Aunt Jean, David and Daniel, and family:
          There are so many wonderful thoughts and memories swimming around in my head.
          I am alone in this branch of the family and therefor I have no one to share my thoughts with about my very special Uncle Abe.
          A man of wonderful thoughts and deeds, that holds a very special space in my heart and my head.
          Not your traditional, ordinary kind of man, but a unique, loving, caring and generous man.
          I treasured every visit .
          He never forgot us up here in the north, and for that I am so grateful.
          How clearly I remember those reunions.
          I will never forget searching for my Uncle Abraham and Aunt Jean in Puerto Rico and finding them in a very unusual situation ........ living amongst very poor people in a far away town, sharing juicy sweet oranges with Aaron and I.
          I also remember when my father, Max was dying, Uncle Abe called and said to me, "I must come and kiss my brother's' warm brow, not his cold one". Before I knew it my Uncle was here, and lending me support and filling my head with family tales.
          You all have your own special thoughts about Abraham Zwickel. I cherish mine.
          With love and sympathy and a special celebration of life, I wish you all the very best.........

           Laney Zwickel Richmond

Dear friends and family of Abe,
           A preaching commitment today prevents me from being among you to celebrate Abe's life.
          I was kind of hoping Abe would make it to one hundred so we could celebrate our birthdays together again, but I gather that was a little longer than Abe wished to stay around. Yet as a fellow peace faster, I can't think of a more fitting way to go when your time has come.. And I know that when I walk through those heavenly gates, who will be there with his expression of sheer delight to give me one of those big bear hugs!
          In kind of a joking way, Abe and I saw ourselves as Father Abraham and King David, the two quintessential Hebrews whose vision it was to transform the Concord Naval Weapons Station into a Peace Park. Abe's Peace Tree by the chapel is the promise of that to come.

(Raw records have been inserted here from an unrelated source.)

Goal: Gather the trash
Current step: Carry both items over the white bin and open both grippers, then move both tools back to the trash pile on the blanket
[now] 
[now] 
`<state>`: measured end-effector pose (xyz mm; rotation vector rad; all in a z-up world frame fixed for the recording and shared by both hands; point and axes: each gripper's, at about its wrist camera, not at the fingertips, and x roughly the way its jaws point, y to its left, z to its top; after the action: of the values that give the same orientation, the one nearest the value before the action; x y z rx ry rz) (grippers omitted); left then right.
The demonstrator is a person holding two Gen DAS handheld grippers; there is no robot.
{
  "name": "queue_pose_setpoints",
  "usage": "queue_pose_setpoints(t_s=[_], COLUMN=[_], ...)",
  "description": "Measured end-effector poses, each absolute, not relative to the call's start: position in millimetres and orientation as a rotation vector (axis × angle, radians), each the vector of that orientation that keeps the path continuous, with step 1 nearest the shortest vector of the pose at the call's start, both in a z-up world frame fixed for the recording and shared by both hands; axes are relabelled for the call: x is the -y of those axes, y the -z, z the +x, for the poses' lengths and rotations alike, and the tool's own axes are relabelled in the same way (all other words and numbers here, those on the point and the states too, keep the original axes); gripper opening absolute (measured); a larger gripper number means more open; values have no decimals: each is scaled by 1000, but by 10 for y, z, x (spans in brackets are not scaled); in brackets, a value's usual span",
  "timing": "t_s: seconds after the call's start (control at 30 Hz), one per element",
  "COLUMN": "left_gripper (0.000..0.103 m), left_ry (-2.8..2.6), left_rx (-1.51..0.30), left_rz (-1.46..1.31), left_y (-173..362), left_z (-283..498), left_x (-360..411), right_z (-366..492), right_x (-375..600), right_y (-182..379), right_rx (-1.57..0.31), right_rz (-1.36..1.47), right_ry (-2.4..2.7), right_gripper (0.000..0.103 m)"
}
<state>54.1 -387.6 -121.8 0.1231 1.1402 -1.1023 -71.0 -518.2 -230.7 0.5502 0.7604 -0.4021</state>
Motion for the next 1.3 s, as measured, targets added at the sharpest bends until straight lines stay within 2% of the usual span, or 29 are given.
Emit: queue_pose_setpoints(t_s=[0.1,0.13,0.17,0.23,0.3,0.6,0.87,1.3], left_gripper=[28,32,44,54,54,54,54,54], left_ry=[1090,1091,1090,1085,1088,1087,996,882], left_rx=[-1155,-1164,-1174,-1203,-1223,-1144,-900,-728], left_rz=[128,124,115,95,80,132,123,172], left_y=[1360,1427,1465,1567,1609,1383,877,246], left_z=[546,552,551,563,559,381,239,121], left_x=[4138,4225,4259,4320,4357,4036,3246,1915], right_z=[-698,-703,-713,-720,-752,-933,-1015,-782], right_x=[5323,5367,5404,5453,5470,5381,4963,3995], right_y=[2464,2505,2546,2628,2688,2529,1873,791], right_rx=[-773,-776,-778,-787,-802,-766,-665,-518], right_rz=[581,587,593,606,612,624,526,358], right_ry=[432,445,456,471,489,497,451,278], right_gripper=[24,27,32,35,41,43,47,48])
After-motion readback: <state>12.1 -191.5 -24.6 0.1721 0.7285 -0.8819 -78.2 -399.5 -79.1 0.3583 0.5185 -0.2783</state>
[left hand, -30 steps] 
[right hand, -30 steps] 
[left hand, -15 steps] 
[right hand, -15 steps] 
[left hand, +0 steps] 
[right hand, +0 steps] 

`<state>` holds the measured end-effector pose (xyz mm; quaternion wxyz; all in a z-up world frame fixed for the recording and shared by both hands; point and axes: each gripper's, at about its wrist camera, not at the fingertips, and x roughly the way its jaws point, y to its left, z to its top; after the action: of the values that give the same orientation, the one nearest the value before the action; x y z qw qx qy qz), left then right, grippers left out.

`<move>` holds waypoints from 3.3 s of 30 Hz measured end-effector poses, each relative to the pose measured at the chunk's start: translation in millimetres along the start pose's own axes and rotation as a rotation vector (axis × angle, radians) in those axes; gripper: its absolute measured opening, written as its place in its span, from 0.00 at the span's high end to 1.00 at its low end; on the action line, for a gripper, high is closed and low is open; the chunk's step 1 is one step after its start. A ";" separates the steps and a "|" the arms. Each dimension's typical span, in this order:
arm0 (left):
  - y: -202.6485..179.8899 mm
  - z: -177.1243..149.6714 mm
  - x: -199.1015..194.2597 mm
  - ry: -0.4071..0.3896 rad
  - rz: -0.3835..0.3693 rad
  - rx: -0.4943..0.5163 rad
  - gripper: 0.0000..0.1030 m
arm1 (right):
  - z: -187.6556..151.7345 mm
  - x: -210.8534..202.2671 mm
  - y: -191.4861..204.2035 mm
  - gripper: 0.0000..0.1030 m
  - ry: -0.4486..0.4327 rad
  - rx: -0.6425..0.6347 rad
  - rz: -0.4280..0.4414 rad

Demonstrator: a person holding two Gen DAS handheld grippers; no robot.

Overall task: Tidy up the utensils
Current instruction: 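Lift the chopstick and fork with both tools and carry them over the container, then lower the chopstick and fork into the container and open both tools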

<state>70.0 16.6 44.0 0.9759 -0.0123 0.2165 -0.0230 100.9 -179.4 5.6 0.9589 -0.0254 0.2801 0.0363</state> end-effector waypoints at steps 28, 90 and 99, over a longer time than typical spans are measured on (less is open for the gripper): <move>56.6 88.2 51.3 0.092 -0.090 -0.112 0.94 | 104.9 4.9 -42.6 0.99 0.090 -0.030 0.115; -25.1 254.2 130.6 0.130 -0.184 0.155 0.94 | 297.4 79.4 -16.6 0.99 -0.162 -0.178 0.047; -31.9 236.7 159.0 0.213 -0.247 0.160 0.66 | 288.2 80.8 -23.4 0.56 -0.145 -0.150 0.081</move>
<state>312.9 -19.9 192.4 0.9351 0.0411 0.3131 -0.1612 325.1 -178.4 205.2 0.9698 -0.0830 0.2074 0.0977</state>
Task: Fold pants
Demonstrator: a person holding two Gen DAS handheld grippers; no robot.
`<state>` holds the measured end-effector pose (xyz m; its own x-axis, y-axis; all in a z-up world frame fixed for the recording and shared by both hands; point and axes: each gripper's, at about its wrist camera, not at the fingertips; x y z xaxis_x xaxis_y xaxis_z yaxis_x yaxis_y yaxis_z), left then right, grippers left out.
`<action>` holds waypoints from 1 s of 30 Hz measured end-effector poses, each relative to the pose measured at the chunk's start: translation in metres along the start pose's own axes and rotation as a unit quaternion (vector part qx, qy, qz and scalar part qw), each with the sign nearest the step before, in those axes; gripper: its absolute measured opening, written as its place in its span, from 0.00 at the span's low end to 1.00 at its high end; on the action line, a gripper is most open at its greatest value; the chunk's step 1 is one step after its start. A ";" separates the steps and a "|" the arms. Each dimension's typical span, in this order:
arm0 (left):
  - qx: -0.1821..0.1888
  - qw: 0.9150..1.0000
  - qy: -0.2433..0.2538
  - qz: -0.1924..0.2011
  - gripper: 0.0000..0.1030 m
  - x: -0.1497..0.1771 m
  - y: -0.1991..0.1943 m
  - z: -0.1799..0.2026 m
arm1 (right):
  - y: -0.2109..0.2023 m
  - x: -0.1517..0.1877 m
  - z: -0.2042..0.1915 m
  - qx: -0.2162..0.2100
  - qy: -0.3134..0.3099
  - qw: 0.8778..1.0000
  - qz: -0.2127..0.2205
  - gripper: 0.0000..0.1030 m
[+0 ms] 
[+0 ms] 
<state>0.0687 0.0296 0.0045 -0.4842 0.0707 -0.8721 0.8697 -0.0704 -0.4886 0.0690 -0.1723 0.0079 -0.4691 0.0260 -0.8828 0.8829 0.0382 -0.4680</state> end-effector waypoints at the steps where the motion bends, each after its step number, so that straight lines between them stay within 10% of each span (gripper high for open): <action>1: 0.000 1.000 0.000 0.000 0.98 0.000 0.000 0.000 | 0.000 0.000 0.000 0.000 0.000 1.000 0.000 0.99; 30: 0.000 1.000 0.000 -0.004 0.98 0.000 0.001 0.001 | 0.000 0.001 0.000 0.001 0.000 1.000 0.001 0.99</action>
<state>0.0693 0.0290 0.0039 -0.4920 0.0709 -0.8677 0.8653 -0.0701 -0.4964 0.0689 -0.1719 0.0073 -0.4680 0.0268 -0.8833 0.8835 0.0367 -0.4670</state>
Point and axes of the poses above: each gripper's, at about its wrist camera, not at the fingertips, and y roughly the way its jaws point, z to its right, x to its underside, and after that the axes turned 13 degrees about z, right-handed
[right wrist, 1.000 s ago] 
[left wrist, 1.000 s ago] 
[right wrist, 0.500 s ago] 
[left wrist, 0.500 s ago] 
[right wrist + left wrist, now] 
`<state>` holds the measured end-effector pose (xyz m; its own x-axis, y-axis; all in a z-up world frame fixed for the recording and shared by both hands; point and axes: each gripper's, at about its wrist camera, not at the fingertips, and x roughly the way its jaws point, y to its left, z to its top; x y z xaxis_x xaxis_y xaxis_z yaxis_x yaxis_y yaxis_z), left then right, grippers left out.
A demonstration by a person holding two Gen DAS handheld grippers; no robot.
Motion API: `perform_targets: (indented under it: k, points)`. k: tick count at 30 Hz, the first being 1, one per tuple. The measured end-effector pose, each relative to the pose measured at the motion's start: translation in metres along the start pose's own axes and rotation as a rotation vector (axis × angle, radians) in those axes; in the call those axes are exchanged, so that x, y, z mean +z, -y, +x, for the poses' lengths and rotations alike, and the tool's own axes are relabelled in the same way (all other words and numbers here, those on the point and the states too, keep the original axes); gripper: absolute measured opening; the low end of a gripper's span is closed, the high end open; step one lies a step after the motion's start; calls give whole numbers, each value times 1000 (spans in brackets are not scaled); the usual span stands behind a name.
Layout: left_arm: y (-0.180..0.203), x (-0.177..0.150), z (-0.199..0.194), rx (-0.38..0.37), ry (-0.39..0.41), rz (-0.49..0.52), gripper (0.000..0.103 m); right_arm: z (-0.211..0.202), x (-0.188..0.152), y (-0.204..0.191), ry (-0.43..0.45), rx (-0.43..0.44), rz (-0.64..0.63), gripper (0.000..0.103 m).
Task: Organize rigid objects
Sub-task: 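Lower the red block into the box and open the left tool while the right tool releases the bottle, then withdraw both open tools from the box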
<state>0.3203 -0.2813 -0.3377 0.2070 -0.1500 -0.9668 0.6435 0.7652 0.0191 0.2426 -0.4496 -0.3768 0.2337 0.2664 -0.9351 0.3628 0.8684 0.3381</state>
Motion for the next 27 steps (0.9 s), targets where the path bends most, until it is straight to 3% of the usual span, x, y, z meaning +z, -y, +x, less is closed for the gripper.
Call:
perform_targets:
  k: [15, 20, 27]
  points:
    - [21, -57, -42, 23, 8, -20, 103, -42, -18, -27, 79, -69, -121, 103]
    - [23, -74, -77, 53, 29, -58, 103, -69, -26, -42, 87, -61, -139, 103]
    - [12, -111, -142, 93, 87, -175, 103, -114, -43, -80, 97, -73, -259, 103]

And when that day arrives, I know that Abe will return to bless the many years and the hundreds of us who stood with him "outside the gates", waiting until they are flung open and the Peace of God descends on the land.
          Until we are all gathered with you again, peace be with you, my brother.
          David Duncombe
          White Salmon, Washington

With great pleasure I invited my patrón and friend, Guillermo Muñiz to sing the song My father used to love my singing for my mother, Schubert's "Ave Maria".

We then opened it up for reminiscences from the congregation, and closed with the simple chant,

          "Listen, listen to my heart's sound;
                    listen to my heart's sound.

          I will never forget you, I will never forsake you;
          I will never forget you, I will never forsake you."

Guillermo sang a final solo song, one of his favorites, "I Believe", then I led a congregational song exhorting us to build the "City of God." 

But, as they say on TV, That's not all! We were all treated to a magnificent (vegetarian, out of respect for my father, though I suspect at least half there were vegetarians as well) repast from Pittsburg's New Mecca Cafe, courtesy of, Guillermo, the Mecca's owner.

My thanks to all who have been so helpful and supportive throughout this difficult time, and who contributed to this service, especially:

Jan Cooper, Do Duong and Susan & Jason Tran, Eve Gilmartin, Mike Kerr, John and Margot Coker, Mary Lozano, the wonderful people at Hospice of Contra Costa County, musicians, Laura & Michael Prichard, Ogi-mow-ga-bo and Tony Scarr, Fr. Bill O'Donnell, the O'D., "Rabbi" David Sammons and Pastor Lee Williamson, my Patrón, Guillermo Muñiz and Fr. George Crespin here at St. Joseph the Worker. My thanks, also, to musicians, Dana Belson & James Lowrie for stepping in at short notice, and to any and all I have inadvertently left out.